In spite of the notice, duly served, that Naomi Shaw was to be pocketed by Bradley Fitch, none of them had at first been too much concerned. Naomi wanted to marry her handsome, and noticeably wealthy, polo player. This was reasonably all right with everybody. It was obvious folly to marry outside the profession, but Nay would have to make her own mistakes. “You’d have thought she’d have learned, but there it is,” Wyatt said, and went on without immediate explanation.
She would want a vacation. This they had all supposed—they being Strothers, Wyatt himself, and the others involved with Around the Corner, including the ten other members of the cast. They would close for—oh, for July and August; being generous. There was no danger that Around the Corner would be forgotten during a summer hibernation. They would reopen after Labor Day. It would be a nuisance, obviously.
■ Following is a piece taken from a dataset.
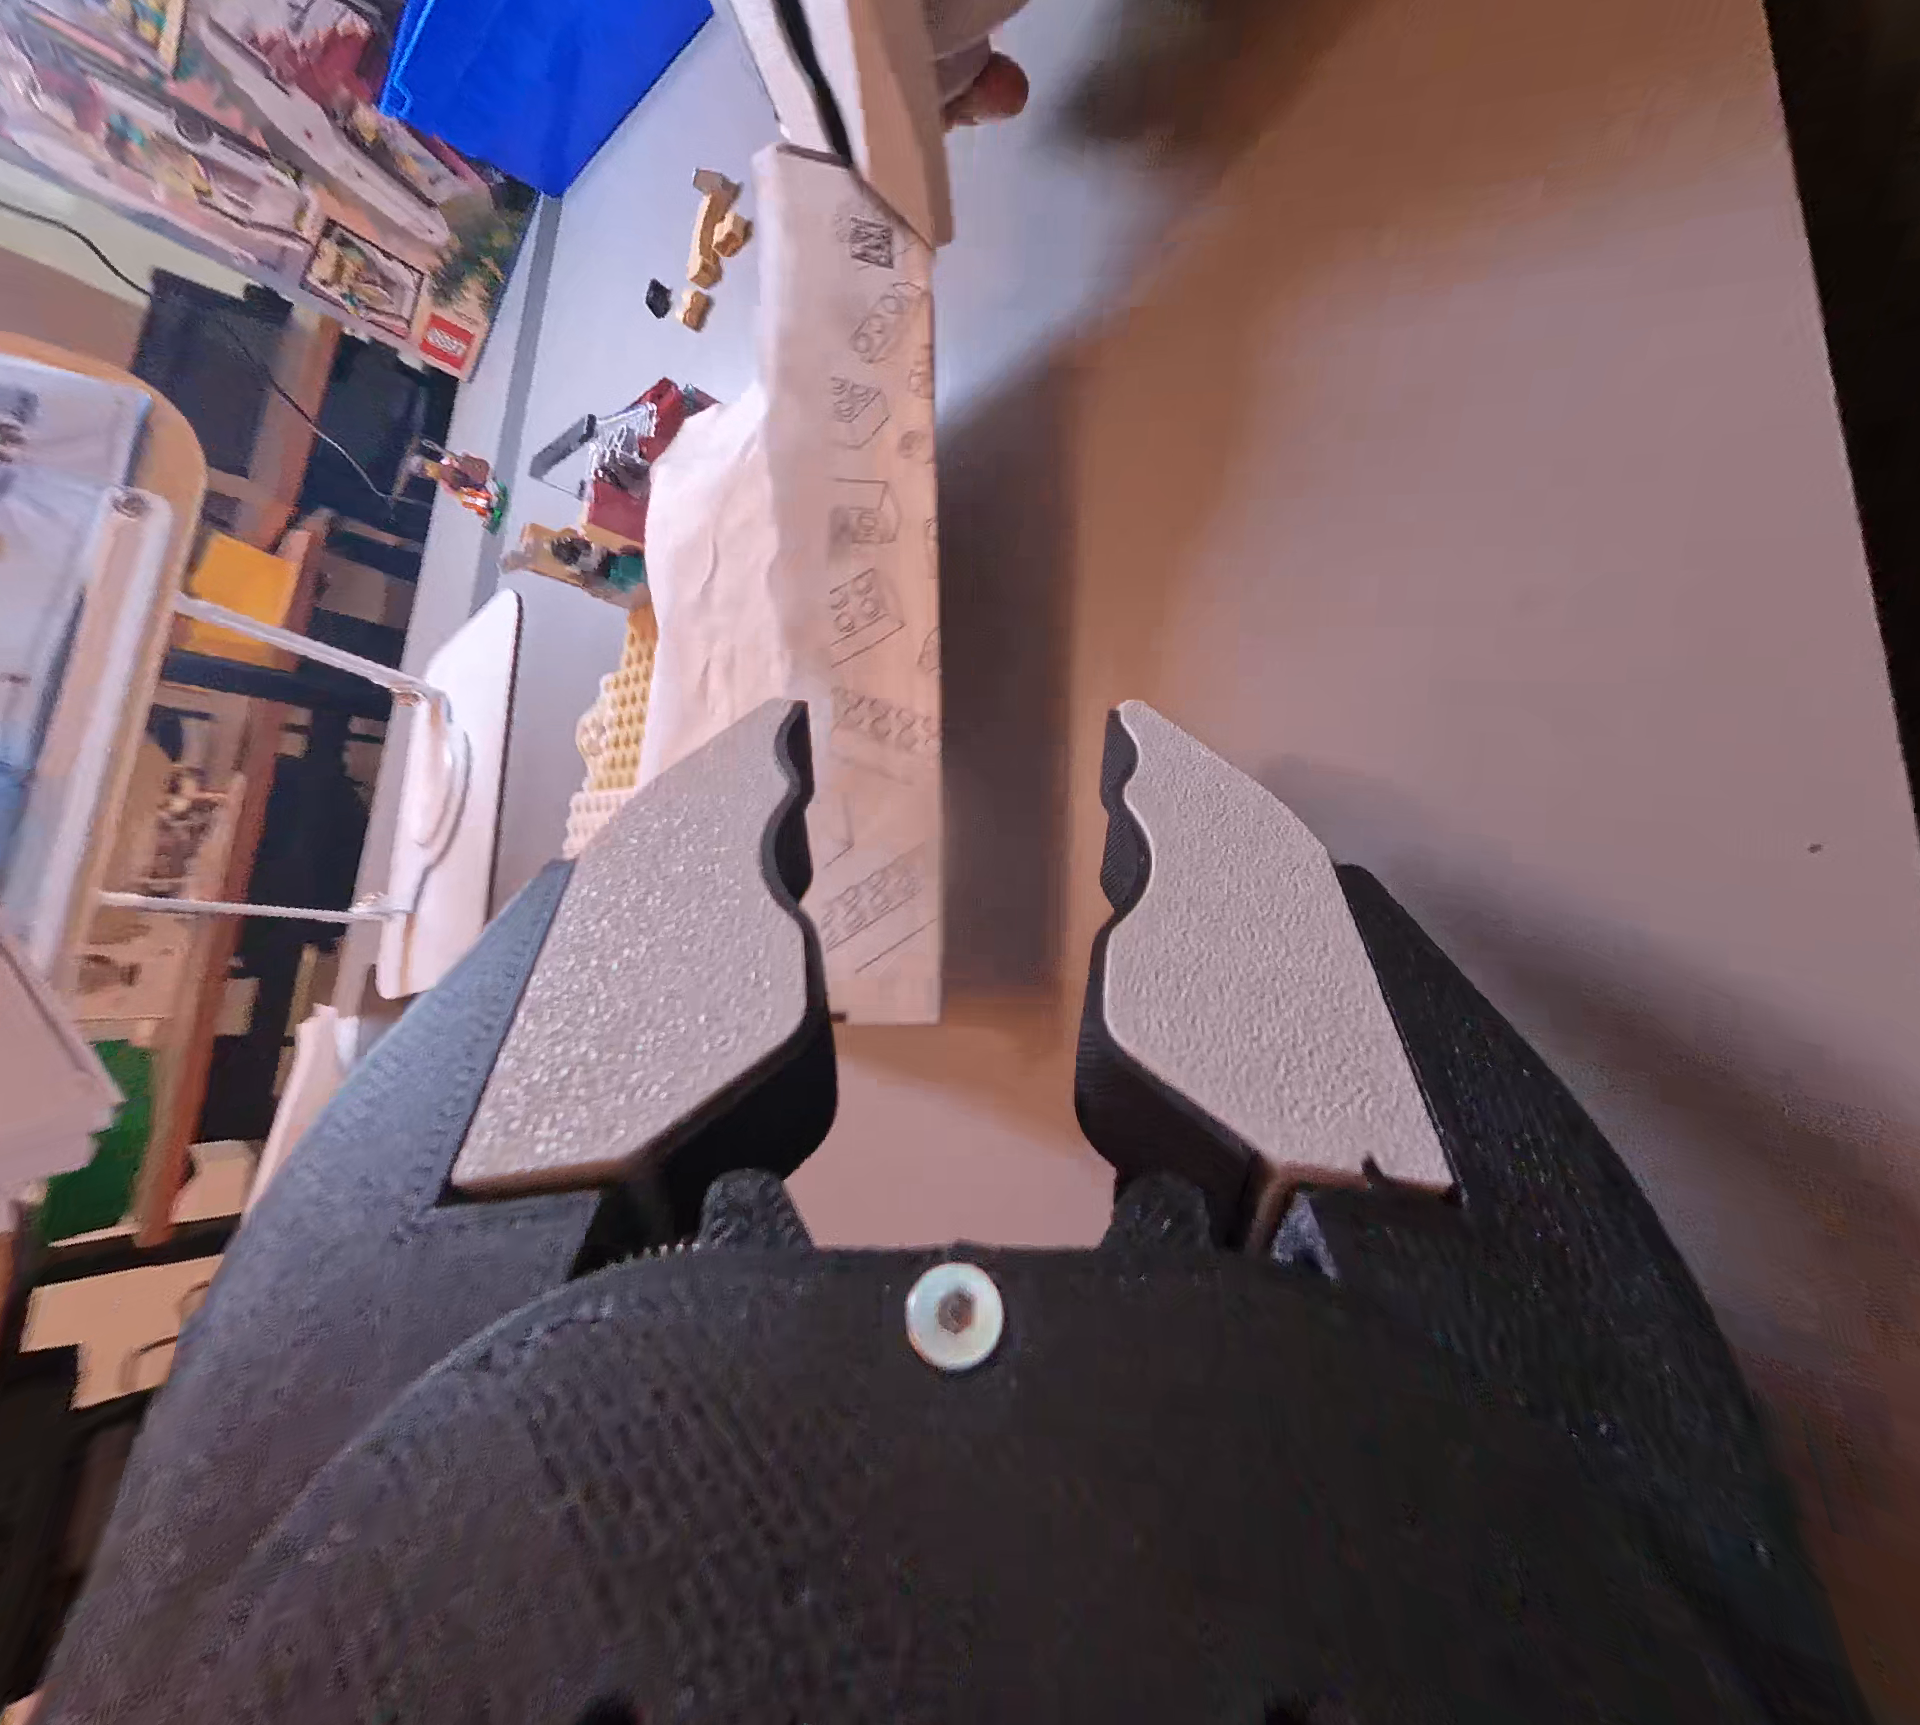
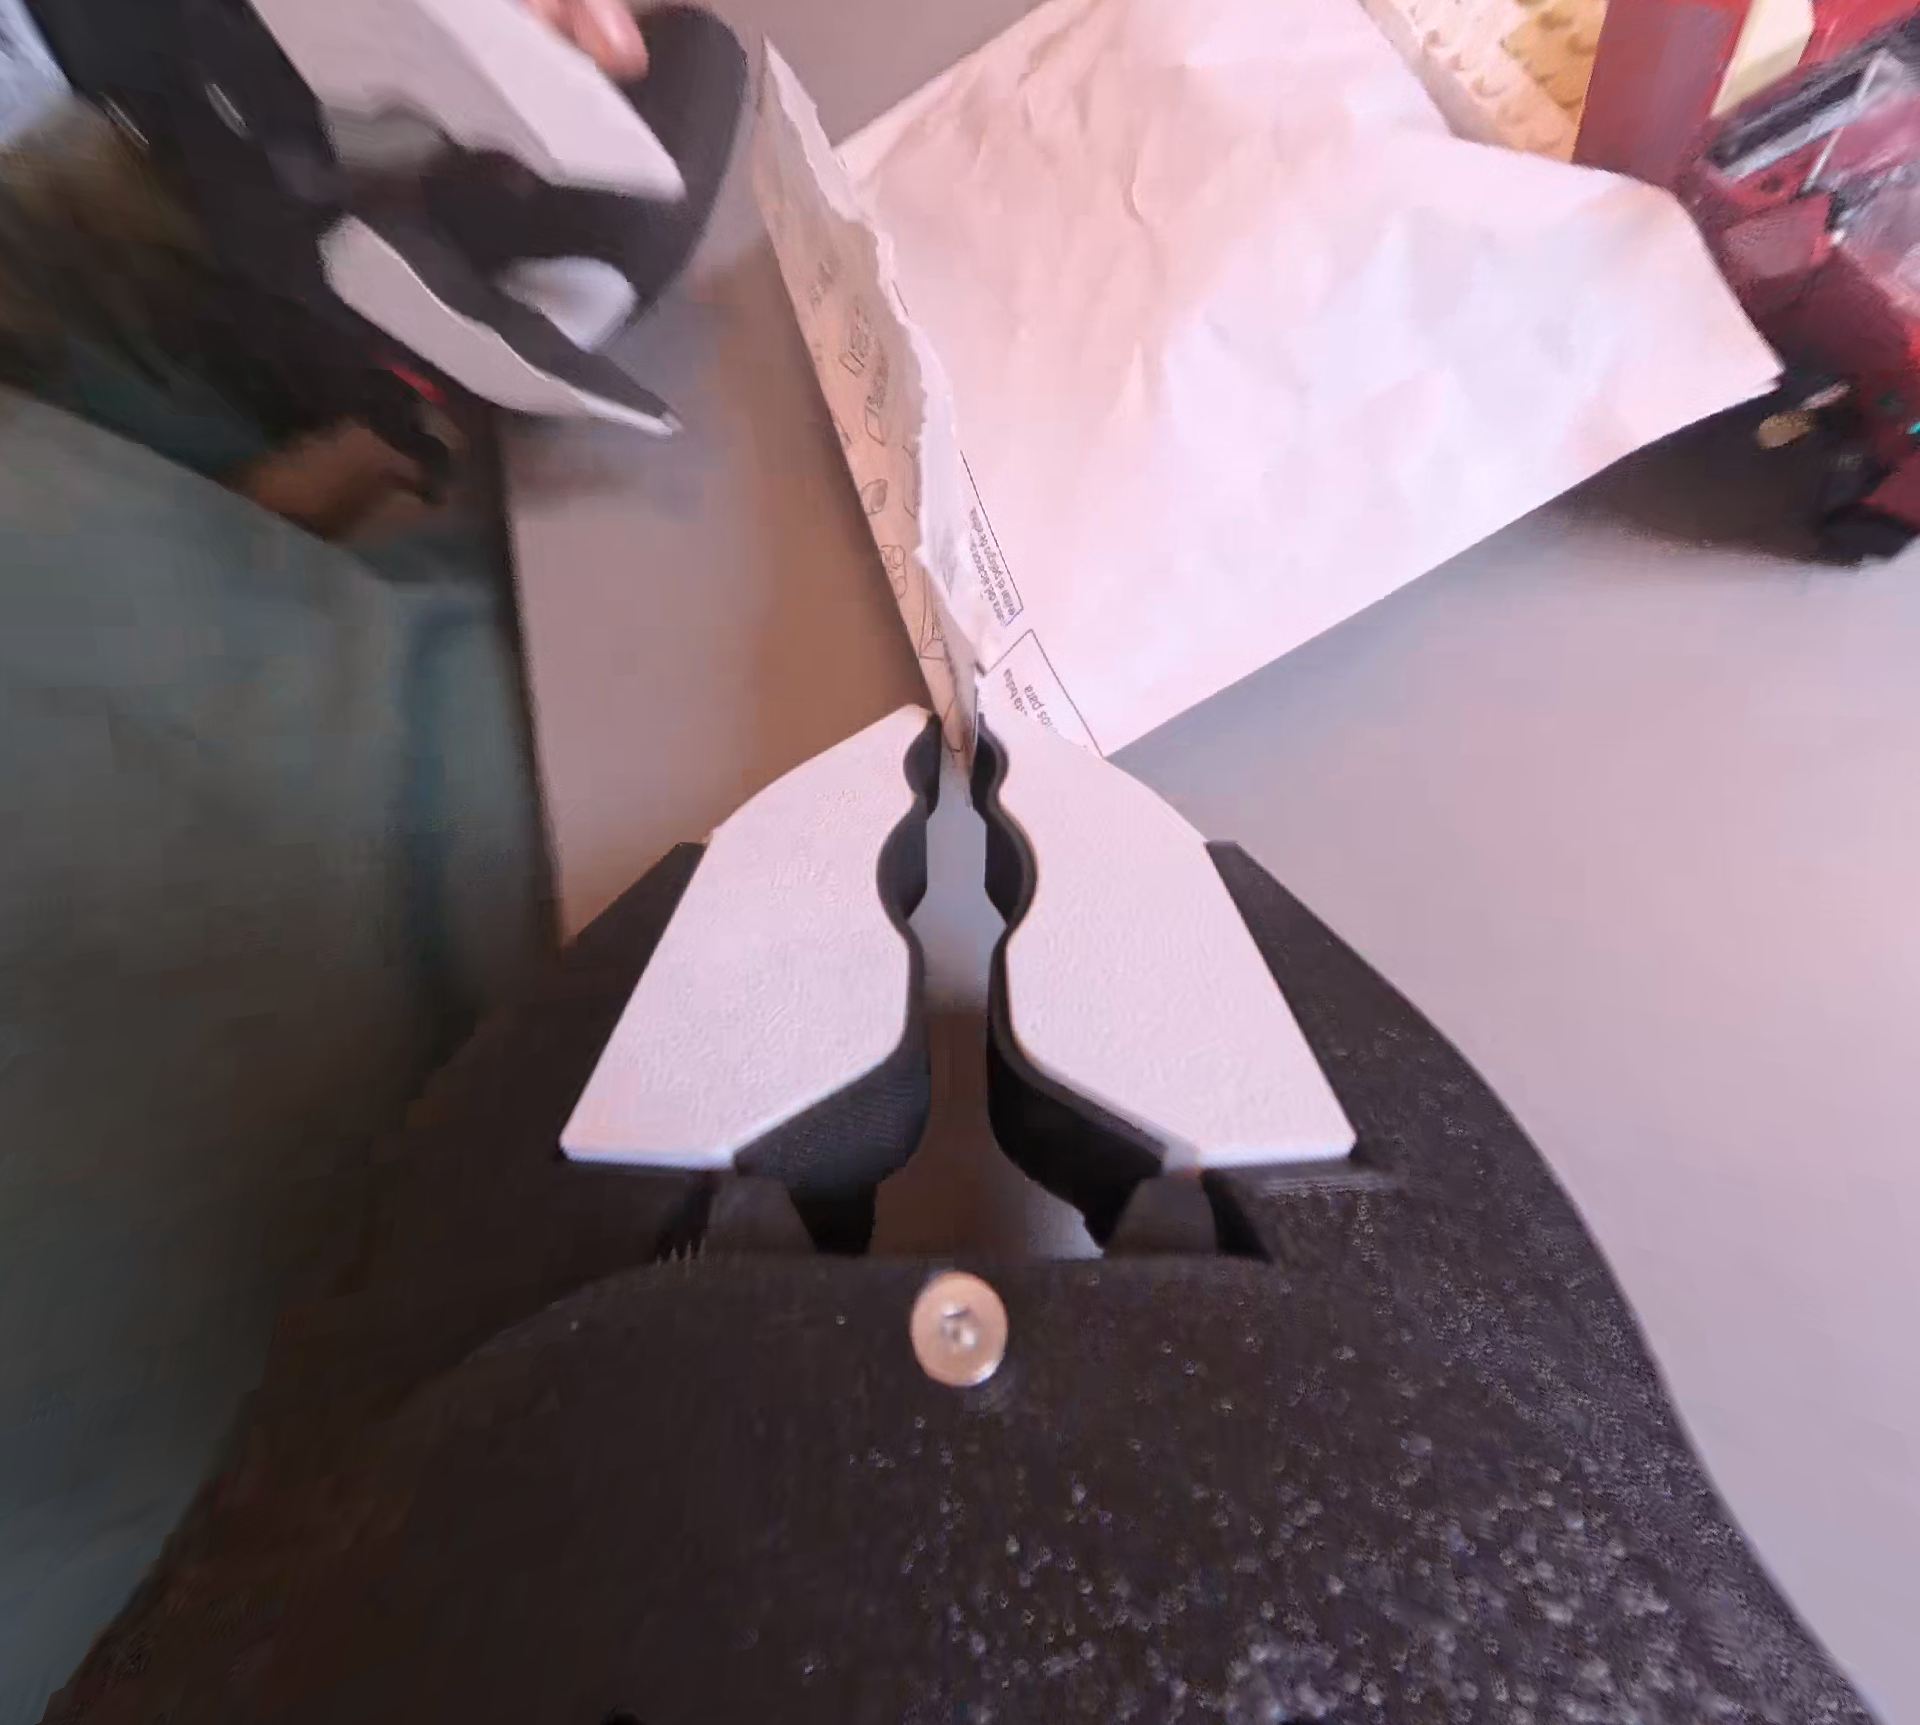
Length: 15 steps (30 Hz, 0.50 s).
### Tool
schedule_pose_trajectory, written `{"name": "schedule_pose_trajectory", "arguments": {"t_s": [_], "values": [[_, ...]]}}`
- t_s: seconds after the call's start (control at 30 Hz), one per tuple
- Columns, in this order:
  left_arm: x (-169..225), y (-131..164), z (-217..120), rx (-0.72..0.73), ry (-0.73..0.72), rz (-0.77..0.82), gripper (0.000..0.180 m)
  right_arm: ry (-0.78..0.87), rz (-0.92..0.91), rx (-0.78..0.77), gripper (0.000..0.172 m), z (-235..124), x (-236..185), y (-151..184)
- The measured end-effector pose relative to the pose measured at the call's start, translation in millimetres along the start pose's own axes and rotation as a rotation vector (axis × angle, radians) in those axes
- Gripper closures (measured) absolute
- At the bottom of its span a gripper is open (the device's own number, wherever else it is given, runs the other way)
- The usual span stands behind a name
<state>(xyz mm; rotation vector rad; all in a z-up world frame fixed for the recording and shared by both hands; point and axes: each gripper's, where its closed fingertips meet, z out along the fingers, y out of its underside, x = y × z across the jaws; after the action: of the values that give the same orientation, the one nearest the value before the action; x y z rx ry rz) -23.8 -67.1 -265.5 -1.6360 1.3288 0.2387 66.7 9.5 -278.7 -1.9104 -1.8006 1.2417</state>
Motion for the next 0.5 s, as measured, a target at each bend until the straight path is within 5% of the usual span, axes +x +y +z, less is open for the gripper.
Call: {"name": "schedule_pose_trajectory", "arguments": {"t_s": [0.13, 0.27, 0.33, 0.43, 0.5], "values": [[-17, 17, 9, -0.136, -0.132, 0.216, 0.129, -0.238, 0.25, 0.065, 0.168, -5, -20, -17], [-42, 34, 14, -0.246, -0.215, 0.335, 0.147, -0.348, 0.308, 0.081, 0.168, -8, -32, -23], [-46, 38, 14, -0.266, -0.187, 0.354, 0.179, -0.376, 0.284, 0.114, 0.162, -14, -37, -28], [-50, 31, 5, -0.229, -0.1, 0.243, 0.18, -0.177, 0.018, 0.292, 0.11, -38, -28, -47], [-57, 21, -5, -0.166, -0.034, 0.125, 0.18, 0.11, -0.339, 0.355, 0.097, -57, -24, -57]]}}
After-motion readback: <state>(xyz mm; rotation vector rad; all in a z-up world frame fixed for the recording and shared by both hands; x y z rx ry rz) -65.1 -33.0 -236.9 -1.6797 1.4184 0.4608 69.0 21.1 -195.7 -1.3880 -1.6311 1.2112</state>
There would be the troublesome matter of refunds on tickets already sold. Not all the members of the cast wanted payless months, and there would be adjustments called for. But love must be permitted to conquer something, if not all.
This moderately sanguine view of matters had lasted only until about one-thirty that afternoon, midway in a luncheon at Sardi’s—a luncheon ostensibly as further celebration of the betrothal (“Naomi Shaw and Brad Fitch to hitch”—Leonard Lyons in The New York Post), but also for discussion of the future of the play. Fitch and Naomi had, Wyatt reported, held hands under the table; he and Wesley Strothers had not. At a certain stage in the luncheon they had, instead, begun to wave their hands.
Fitch had thought, he said, that they had understood. Naomi was quitting the stage. Period. They were going to France in mid-July and after that—well, Fitch said, there was no telling.
“He was full of that goddamned charm,” Wyatt said, and finished his new scotch and snapped his fingers. He did not, this time, snap them silently. “He made it sound so goddamned reasonable. And, kept calling us ‘cousins.’”
From Bradley Fitch’s point of view, Pam thought, listening, it no doubt was reasonable. From his point of view, the theater was all very well. It was something Nay had enjoyed—a little, probably, as years before she might have enjoyed playing with dolls. But now she would put all this away, for something “real.”
“Real!” Wyatt said. “The—the polo player!”
It had not been necessary for Fitch to point out that Naomi would not, hereafter, need to earn a living. The salary (and percentage) which had so often caused Strothers’ hand to shake would need to be no drop in the Fitch bucket. They would, Fitch had said, see how it was. He had looked at Naomi fondly. “Want to have my girl around,” he said. “Need her to look after me.”
“Yah!” Sam Wyatt said at this point in his narrative. “The overgrown prep-school boy!”
“Of course,” Pam said, gently, “you can see, Sam. Looked at one way, it’s rather sweet.”
Wyatt repeated this characterization as an expletive. Pam said, quickly, that she was sorry.
Of course, they had argued. They had argued and waved their hands. They had pointed out the loss to everyone—the loss of jobs to actors, of money to investors, of profits to producers and royalties to authors. Strothers had gone further—he had talked of thousands, living drab lives, who had found, and might still find, bright escape in Around the Corner. They could not, selfishly, rob the world of laughter; they could not draw blackout curtains over this window on illusion; they could not—
“Quite a speech Wes made,” Wyatt said, for the moment critical and detached. “Didn’t know he had it in him. Damned near had me in tears. He got all through and this polo player says, ‘Of course we’re sorry about that, Wes. But I don’t see what we can do.’”
Wesley Strothers had suggested several things, postponement of marriage was chief among them. Postponement of a year—what was a year? Or, at the least, for six months. Or—a vacation first, then six months, then—?
“Sorry,” Fitch said. “We’ve got it planned.”
And then Fitch had made his suggestion. Couldn’t they just get themselves “another girl”?
“That’s what Nay’s marrying,” Wyatt said, and now his voice was merely hopeless. “Nay’s just a girl. Girl he happens to have fallen for. Wouldn’t you think she’d see?”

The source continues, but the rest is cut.